Microsoft’s MSDN India team tweeted on Tuesday to say that the company plans to launch Internet Explorer 9 final on March 24.
The message, posted on Twitter, was quickly removed on Tuesday but not before we were able to snag a screen-shot:
Microsoft CEO Steve Ballmer has previously hinted at Internet Explorer 9′s launch date. Speaking during a developers day at Microsoft Switzerland in mid-February, Ballmer revealed that Internet Explorer 9 would be available very soon. “There’s a lot of great things going on broadly, enhancements that we’ve made, not only in Windows but Internet Explorer 9 which will be available here in the next month or so.” Ballmer said Internet Explorer 9 is a “great piece of work” and that “it will be the best browser…that you’ve ever used.”
The timing of Tech-Ed India 2011 as a launch date for Internet Explorer 9 is intriguing. Microsoft’s general manager of Internet Explorer and Windows Live, Brian Hall, is due to keynote on March 24 at Tech-Ed India. Hall has worked at Microsoft since 1995 in a variety of marketing and engineering positions. Previously, he led the worldwide launch of Windows XP and worked as a product manager on Windows 95, Windows 98 and Internet Explorer versions 3 through 5.

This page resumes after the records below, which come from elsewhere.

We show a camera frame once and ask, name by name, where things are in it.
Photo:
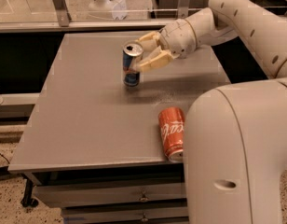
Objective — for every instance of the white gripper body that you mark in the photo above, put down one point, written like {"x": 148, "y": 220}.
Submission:
{"x": 178, "y": 37}

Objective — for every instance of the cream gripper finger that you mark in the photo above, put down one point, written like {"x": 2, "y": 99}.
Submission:
{"x": 150, "y": 41}
{"x": 154, "y": 59}

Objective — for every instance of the silver blue redbull can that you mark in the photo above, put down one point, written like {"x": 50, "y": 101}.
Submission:
{"x": 132, "y": 53}

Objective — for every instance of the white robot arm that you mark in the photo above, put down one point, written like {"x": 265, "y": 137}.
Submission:
{"x": 235, "y": 136}

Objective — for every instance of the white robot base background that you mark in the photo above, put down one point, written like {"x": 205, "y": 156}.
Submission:
{"x": 108, "y": 9}

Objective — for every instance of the grey drawer cabinet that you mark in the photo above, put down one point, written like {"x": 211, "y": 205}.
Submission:
{"x": 88, "y": 127}

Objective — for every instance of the upper grey drawer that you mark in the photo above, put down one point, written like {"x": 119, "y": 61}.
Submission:
{"x": 127, "y": 191}

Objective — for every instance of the grey drawer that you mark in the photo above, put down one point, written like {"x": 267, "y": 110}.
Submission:
{"x": 127, "y": 191}
{"x": 125, "y": 212}

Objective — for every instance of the lower grey drawer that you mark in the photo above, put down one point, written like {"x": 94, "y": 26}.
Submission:
{"x": 125, "y": 212}

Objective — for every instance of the black caster leg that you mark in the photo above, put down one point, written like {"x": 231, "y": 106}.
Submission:
{"x": 27, "y": 199}

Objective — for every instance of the metal railing frame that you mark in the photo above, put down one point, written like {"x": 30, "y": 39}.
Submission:
{"x": 50, "y": 15}

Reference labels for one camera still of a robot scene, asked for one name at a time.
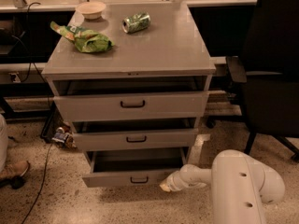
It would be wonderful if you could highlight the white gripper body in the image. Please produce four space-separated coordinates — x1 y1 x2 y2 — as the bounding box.
165 171 190 191

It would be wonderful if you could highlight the grey bottom drawer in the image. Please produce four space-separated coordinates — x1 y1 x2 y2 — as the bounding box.
82 147 188 188

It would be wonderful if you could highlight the grey drawer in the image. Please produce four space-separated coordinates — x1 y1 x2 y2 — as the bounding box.
53 77 208 122
82 147 188 188
74 118 198 151

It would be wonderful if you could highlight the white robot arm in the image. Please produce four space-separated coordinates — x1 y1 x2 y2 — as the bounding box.
160 149 285 224

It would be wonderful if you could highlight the grey middle drawer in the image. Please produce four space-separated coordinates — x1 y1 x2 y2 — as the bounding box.
74 118 198 151

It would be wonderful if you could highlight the grey drawer cabinet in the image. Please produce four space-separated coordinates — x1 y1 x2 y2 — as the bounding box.
41 2 217 166

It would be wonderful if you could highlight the grey top drawer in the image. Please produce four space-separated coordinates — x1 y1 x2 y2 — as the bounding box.
53 77 208 122

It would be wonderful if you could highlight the small toy pile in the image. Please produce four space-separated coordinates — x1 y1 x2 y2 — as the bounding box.
52 122 76 148

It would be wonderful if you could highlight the black office chair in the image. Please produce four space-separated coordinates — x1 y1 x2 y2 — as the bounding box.
206 0 299 163

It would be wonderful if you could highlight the brown work boot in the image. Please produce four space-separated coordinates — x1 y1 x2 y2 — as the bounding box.
0 161 30 189

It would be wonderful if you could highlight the green soda can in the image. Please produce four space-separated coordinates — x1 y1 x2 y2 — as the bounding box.
122 12 150 34

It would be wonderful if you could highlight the green chip bag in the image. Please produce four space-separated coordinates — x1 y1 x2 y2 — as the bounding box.
50 21 114 53

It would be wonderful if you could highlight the white trouser leg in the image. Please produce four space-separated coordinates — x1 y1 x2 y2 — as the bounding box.
0 114 8 172

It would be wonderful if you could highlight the beige bowl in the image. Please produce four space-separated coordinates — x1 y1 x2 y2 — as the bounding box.
76 2 107 20

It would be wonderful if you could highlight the black power cable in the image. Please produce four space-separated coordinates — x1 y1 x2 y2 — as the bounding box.
19 2 54 224

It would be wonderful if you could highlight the wall power outlet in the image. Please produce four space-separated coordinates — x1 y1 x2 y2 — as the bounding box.
9 73 21 83

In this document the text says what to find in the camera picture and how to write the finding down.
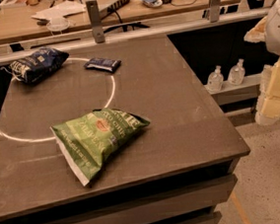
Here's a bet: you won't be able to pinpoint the green jalapeno chip bag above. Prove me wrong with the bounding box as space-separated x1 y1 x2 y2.
50 109 150 186

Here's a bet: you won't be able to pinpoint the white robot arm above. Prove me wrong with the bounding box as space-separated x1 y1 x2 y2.
244 0 280 126

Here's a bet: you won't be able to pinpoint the blue chip bag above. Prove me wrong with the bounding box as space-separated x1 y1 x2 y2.
2 46 69 85

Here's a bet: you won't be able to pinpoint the clear sanitizer bottle left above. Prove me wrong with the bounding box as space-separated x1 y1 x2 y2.
207 66 224 92

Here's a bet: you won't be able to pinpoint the blue white mask on desk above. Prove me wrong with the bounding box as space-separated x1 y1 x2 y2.
140 0 163 8

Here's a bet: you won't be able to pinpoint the small dark blue snack packet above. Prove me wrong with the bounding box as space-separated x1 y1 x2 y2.
84 57 121 73

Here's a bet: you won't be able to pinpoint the grey power strip box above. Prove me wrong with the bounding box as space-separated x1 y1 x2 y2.
98 0 130 20

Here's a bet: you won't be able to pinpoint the white papers on desk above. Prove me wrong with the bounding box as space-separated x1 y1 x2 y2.
32 1 86 20

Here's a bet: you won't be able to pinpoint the wooden background desk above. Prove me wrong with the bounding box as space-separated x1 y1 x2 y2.
0 0 251 47

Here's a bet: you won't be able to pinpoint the grey metal post left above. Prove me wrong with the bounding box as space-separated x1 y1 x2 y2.
86 0 105 43

Microsoft revealed on Tuesday that users have downloaded 36 million copies of Internet Explorer since its beta release in September. The software maker launched its final development milestone version of Internet Explorer 9 on February 10. Microsoft’s main change in Internet Explorer 9 RC is the addition of Tracking Protection. The new privacy feature allows consumers to address their concerns about being tracked on the web. Internet Explorer 9 RC offers users a new opt-in mechanism to identify and block many forms of undesired tracking such as cookies, web beacons, advertisements and trackers. Tracking protection involves lists that can be published online. Microsoft’s second security enhancement is the ability to block ActiveX controls. Internet Explorer 9 RC includes an “ActiveX filter” option. The filter allows users to switch off ActiveX elements within their session, furthering Microsoft’s commitment to security within its browser.